# Remodel or new purchase?



## ioconner (Apr 2, 2011)

So we have an extremely old, dilapidated 2 horse straight load trailer. It needs a total makeover. My brother is sort of a jack of all trades and can completely remodel for around $1000. It is currently 6ft tall and 5ft wide. The first problem is that I recently purchased a new mare who is 16.2HH. I feel that I need the trailer to be taller, maybe 6 1/2 or even 7 ft tall. My brother can do this, but it will cost me probably around $500 extra. This brings me to my second problem, is 5ft wide enough for her and my stout 15HH mare to both ride comfortably?

I would much rather purchase a new 2H slant load, but want to be economical too. If I can spend half the $$ and make this trailer work then I would rather save $ in this economy.


----------



## Speed Racer (Oct 21, 2009)

It's going to be difficult to completely remodel the trailer without compromising its structural integrity. 

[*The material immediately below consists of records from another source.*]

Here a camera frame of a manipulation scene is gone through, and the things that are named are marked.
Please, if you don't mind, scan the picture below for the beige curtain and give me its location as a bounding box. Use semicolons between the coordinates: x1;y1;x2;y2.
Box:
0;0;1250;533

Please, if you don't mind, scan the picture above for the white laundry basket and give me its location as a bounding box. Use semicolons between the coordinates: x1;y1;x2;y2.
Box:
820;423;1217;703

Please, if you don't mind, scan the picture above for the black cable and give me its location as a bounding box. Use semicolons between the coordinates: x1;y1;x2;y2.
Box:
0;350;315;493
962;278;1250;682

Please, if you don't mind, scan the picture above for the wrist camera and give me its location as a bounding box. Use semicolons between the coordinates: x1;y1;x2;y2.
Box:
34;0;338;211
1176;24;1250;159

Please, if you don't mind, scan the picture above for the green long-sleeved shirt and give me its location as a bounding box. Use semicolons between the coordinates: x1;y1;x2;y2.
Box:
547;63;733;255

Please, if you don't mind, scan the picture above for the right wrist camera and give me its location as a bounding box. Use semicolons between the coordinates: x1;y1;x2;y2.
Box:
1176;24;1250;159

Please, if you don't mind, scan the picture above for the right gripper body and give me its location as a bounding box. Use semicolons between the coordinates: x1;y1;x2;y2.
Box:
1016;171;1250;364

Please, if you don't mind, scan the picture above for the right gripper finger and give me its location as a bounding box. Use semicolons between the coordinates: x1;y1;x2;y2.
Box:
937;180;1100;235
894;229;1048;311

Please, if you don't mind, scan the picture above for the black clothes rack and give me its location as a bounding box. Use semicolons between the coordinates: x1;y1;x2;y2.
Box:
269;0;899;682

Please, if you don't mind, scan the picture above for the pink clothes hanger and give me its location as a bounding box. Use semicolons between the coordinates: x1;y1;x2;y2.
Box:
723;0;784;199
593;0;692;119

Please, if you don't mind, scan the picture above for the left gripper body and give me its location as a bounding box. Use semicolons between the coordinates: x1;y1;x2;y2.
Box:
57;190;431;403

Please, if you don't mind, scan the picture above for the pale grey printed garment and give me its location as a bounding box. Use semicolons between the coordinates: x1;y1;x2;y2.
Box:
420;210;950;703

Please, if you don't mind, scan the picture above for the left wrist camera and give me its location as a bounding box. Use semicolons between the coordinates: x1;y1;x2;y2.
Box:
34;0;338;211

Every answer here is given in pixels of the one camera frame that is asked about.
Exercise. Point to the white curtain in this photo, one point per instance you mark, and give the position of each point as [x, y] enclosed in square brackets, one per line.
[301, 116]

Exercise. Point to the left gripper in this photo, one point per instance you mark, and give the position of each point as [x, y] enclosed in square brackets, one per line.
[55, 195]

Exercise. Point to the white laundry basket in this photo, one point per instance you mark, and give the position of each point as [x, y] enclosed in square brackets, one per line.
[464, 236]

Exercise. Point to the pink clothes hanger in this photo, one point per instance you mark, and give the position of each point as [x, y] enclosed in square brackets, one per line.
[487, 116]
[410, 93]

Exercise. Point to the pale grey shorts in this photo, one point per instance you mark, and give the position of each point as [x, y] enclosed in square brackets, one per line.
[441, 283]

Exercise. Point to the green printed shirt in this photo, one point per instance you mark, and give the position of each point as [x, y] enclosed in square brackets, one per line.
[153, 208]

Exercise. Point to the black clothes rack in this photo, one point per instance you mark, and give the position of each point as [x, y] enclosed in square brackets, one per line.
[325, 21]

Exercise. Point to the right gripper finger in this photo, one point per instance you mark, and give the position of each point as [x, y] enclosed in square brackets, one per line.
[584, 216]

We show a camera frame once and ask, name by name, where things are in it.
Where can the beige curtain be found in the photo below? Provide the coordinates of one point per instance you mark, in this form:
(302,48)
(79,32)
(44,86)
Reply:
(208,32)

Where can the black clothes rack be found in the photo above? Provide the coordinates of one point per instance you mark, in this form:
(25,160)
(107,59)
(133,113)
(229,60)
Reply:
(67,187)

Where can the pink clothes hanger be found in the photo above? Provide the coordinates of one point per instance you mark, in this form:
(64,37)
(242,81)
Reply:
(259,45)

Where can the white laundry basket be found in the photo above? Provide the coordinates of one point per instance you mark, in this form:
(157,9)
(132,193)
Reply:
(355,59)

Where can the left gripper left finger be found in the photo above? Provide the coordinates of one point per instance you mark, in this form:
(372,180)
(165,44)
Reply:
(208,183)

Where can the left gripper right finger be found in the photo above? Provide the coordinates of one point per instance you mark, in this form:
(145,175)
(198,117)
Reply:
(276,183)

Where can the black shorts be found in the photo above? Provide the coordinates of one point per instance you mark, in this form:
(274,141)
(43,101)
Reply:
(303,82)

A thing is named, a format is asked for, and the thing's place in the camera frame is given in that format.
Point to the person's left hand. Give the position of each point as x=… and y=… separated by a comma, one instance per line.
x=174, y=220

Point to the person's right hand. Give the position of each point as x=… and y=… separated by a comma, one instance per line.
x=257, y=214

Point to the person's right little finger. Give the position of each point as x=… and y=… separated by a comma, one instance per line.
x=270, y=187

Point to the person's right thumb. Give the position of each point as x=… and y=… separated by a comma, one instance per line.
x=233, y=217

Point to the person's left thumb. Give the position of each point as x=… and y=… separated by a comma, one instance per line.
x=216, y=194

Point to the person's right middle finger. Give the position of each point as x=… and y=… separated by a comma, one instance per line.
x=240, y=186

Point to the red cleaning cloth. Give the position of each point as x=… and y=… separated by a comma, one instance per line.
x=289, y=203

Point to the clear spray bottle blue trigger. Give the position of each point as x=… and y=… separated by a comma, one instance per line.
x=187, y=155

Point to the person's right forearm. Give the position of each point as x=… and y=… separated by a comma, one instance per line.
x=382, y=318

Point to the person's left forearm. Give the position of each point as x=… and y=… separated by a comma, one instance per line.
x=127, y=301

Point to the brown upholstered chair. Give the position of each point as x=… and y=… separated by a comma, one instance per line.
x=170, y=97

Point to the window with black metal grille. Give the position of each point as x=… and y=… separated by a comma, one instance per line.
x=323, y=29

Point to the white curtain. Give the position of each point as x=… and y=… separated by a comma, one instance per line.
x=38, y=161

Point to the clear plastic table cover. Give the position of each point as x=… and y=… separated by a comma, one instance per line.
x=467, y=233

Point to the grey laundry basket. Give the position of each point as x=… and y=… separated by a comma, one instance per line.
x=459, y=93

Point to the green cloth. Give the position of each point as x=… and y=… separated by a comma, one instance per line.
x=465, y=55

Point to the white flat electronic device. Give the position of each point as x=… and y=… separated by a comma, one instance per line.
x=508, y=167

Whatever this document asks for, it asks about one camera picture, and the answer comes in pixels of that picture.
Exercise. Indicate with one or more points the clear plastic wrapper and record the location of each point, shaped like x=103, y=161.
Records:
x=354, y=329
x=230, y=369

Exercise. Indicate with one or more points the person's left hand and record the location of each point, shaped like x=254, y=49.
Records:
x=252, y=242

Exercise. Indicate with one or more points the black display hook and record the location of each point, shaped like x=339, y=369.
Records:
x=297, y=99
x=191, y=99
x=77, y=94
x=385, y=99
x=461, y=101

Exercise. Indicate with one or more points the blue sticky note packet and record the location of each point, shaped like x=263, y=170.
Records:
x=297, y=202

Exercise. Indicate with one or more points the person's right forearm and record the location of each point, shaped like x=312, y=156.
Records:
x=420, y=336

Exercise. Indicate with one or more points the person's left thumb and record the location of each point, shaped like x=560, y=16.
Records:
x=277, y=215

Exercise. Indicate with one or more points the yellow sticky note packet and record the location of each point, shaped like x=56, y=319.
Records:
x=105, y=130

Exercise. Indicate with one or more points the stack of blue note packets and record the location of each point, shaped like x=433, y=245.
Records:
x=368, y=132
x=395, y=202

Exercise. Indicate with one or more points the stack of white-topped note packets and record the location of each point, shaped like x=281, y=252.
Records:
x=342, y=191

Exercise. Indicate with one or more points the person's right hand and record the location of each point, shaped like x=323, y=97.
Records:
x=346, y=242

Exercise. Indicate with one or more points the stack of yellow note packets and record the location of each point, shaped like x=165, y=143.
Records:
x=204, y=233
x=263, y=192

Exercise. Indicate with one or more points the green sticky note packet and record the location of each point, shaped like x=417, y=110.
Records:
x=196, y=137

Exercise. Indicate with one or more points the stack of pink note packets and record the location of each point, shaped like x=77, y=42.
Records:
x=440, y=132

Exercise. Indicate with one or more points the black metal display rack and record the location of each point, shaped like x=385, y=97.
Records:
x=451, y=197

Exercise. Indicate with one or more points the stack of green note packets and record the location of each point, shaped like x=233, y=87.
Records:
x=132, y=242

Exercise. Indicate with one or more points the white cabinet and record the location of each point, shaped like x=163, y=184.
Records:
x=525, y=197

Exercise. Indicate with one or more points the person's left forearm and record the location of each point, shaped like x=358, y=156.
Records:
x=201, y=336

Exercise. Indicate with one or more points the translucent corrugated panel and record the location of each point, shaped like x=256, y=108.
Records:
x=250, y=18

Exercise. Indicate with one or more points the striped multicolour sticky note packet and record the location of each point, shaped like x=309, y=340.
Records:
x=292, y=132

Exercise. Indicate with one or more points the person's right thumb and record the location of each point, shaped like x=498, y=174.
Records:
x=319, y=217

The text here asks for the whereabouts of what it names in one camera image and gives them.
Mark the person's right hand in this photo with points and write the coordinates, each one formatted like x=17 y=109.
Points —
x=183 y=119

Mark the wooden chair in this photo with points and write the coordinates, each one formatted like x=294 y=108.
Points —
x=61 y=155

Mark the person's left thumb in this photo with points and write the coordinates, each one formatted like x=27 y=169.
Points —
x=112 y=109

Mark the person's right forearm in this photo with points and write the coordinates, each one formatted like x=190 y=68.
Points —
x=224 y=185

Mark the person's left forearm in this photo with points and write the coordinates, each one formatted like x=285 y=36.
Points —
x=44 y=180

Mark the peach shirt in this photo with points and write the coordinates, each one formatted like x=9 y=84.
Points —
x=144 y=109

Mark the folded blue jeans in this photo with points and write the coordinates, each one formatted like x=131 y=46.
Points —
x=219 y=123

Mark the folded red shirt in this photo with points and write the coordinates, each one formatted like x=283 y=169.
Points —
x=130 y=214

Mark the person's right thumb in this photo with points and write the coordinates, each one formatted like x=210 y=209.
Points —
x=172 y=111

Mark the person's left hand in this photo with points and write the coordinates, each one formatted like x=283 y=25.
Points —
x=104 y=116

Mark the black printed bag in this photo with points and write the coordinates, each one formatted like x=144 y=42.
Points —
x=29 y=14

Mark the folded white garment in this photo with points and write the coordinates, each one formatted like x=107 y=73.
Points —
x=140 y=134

If you need a wider, taller, longer trailer, your best bet is to buy another.


----------



## ioconner (Apr 2, 2011)

So...I measured the inside stalls and they are 27 inches wide. I just don't think it will be wide enough to fit my two biggest girls comfortably. Guess I'm in the market for a new(er) trailer. Any opinions on a 2H slant vs. straight load. Am I correct in thinking that they would ride more comfortably in a slant load? Any suggestions on brands? Calico and B&J seem to be around our $$ range.


----------



## VelvetsAB (Aug 11, 2010)

_You have to be careful about some slant loads, as they are not always wide enough, and would "squish" your horse. One member recently bought a slant load for her pony mare, and found out she wouldn't fit. _


----------



## ioconner (Apr 2, 2011)

Would 6ft wide be suitable? I think the dimensions are 12*6*6.6.


----------



## MyBoyPuck (Mar 27, 2009)

If your horse is 16.2, you'll need a 7'6" tall. Most horses, including mine, prefer to stand at a slant. Stand in the slant area with the door closed and measure the distance from end to end to make sure your horse will fit. Straight loads aren't the worst thing in the world as long as they can put their front legs out in front of them a bit. I made mistake by buying a trailer with hay mangers. My guy can't put his front legs out because the hay manger is there, so he doesn't like this trailer that much. I took the divider out and he stands at a slant.


----------



## ioconner (Apr 2, 2011)

I bought the 2H slant load and all my girls fit perfect!


----------